GIVEN RECORDS
- Opening Delimiter -
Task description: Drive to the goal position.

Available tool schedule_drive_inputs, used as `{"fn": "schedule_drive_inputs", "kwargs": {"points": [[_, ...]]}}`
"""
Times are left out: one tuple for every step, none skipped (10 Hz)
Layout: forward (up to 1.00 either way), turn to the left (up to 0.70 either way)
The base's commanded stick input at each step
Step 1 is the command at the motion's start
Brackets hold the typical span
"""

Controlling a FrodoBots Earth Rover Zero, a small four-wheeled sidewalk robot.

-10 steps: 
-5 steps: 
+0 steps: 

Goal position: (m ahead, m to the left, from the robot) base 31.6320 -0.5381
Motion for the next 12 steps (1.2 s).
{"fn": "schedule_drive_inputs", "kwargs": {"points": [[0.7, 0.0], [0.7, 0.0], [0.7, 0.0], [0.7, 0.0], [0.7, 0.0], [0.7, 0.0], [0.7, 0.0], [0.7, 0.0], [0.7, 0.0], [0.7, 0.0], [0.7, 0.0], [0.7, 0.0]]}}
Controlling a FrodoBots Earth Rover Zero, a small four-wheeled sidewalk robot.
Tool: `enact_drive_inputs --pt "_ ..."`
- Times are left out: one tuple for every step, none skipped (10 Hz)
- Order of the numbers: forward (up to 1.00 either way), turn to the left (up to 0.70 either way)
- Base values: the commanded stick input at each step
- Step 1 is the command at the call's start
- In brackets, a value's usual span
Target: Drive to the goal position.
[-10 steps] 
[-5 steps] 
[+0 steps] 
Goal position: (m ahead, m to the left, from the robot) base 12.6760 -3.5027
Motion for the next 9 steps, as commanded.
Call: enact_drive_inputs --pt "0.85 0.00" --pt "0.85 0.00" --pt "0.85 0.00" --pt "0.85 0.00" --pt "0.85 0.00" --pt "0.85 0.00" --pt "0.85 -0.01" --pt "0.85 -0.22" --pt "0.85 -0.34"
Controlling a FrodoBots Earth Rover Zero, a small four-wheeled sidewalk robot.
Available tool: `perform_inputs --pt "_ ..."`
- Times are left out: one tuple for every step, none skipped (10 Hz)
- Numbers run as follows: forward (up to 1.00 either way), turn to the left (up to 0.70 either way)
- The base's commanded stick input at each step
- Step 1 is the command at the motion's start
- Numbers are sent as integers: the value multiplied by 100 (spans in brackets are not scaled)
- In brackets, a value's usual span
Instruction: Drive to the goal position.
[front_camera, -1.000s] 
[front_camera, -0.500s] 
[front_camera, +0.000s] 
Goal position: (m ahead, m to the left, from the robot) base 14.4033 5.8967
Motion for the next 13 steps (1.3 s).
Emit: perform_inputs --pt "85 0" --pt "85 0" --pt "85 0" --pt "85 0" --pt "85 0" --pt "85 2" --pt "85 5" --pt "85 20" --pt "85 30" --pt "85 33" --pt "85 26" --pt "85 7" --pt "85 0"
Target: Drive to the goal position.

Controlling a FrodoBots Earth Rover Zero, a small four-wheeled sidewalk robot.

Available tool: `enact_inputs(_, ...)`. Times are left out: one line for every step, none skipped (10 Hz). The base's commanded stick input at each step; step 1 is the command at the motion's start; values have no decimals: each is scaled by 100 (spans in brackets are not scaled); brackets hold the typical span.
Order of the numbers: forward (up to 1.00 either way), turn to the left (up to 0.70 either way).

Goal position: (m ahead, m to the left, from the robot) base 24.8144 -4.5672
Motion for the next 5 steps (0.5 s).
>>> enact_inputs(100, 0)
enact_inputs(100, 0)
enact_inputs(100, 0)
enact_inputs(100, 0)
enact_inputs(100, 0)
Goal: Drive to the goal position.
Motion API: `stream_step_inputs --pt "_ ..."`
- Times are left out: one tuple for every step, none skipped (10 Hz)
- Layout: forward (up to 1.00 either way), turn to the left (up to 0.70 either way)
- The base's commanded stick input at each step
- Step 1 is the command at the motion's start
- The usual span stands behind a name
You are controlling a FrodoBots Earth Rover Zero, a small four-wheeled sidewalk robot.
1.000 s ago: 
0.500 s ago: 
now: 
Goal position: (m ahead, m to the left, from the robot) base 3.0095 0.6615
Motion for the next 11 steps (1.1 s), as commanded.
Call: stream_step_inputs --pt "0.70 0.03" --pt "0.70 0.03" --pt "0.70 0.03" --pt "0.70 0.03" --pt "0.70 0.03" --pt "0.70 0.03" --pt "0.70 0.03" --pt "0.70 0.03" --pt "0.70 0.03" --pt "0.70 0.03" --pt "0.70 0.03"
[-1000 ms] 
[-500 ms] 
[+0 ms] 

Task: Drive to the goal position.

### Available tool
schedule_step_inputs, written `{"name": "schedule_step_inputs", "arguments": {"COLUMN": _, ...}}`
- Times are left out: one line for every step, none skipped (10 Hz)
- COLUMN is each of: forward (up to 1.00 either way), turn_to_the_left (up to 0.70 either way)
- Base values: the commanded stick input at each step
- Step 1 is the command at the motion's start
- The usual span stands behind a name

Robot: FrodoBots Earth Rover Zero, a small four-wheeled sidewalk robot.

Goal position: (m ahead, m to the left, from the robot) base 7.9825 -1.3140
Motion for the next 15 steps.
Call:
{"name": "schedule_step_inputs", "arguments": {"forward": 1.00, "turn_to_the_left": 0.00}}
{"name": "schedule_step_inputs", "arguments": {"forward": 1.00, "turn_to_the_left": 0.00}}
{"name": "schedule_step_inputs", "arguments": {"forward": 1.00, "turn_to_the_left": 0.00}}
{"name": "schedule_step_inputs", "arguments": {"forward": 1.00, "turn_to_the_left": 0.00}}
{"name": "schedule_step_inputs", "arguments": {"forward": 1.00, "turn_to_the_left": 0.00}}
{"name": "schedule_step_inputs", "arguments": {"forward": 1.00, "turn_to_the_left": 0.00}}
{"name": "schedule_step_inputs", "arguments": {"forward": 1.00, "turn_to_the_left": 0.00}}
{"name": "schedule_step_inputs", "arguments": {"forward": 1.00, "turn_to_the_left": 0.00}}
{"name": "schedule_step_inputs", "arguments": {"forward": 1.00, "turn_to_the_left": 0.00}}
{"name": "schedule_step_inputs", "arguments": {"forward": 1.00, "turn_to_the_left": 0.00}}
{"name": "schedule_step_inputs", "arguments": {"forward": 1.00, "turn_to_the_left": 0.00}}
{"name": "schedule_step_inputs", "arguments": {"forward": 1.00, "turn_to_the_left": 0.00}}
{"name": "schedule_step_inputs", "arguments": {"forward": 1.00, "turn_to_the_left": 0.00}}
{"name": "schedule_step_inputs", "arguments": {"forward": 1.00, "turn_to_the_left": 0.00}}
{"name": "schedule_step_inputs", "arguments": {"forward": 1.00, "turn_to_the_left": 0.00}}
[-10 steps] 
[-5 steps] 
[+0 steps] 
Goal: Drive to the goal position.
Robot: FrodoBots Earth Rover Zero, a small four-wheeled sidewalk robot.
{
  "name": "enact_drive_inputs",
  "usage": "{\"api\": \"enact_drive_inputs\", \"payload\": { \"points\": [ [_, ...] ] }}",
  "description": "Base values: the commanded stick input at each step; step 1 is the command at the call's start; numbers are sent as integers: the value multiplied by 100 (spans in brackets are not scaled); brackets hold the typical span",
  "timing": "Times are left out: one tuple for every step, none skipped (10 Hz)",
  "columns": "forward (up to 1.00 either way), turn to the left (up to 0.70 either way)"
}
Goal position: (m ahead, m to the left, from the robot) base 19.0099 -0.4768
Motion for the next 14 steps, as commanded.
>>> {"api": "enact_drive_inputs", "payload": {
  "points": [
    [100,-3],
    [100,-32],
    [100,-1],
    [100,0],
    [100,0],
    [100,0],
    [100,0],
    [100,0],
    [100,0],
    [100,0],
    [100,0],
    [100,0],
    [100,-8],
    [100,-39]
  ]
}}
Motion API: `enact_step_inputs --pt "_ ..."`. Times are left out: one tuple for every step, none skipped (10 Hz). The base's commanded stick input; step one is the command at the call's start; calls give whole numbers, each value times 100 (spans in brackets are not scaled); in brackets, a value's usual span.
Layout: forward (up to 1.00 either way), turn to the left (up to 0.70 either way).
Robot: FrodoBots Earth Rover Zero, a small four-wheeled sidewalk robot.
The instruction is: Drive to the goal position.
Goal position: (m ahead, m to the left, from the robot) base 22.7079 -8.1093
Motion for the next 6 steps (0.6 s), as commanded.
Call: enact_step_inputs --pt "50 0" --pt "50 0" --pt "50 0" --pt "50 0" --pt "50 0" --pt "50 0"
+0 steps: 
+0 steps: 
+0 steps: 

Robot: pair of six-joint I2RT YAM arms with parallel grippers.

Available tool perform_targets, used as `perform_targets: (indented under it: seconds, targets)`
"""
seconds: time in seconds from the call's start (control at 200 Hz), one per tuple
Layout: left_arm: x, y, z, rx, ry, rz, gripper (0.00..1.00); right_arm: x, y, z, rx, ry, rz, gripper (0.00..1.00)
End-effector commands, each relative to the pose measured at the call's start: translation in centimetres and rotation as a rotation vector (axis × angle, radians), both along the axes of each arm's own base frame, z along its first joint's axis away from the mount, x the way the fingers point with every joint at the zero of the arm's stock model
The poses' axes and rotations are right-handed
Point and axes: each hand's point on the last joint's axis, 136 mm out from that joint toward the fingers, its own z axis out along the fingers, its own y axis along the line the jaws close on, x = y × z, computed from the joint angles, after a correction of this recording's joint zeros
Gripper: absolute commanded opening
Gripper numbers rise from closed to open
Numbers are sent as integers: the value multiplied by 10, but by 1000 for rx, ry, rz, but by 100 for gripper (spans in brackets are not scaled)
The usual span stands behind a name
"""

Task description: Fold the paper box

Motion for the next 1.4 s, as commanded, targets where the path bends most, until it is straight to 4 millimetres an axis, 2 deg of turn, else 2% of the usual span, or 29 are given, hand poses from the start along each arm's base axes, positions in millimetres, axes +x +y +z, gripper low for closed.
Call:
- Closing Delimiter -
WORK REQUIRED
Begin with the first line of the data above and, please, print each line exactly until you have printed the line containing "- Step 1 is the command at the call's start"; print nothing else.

EXERCISE OUTPUT
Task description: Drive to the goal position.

Available tool schedule_drive_inputs, used as `{"fn": "schedule_drive_inputs", "kwargs": {"points": [[_, ...]]}}`
"""
Times are left out: one tuple for every step, none skipped (10 Hz)
Layout: forward (up to 1.00 either way), turn to the left (up to 0.70 either way)
The base's commanded stick input at each step
Step 1 is the command at the motion's start
Brackets hold the typical span
"""

Controlling a FrodoBots Earth Rover Zero, a small four-wheeled sidewalk robot.

-10 steps: 
-5 steps: 
+0 steps: 

Goal position: (m ahead, m to the left, from the robot) base 31.6320 -0.5381
Motion for the next 12 steps (1.2 s).
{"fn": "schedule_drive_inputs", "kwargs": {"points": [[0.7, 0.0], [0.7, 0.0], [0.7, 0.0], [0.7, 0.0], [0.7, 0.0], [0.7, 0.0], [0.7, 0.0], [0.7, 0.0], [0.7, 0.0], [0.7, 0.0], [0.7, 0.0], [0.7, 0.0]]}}
Controlling a FrodoBots Earth Rover Zero, a small four-wheeled sidewalk robot.
Tool: `enact_drive_inputs --pt "_ ..."`
- Times are left out: one tuple for every step, none skipped (10 Hz)
- Order of the numbers: forward (up to 1.00 either way), turn to the left (up to 0.70 either way)
- Base values: the commanded stick input at each step
- Step 1 is the command at the call's start

Work on this exercise is complete.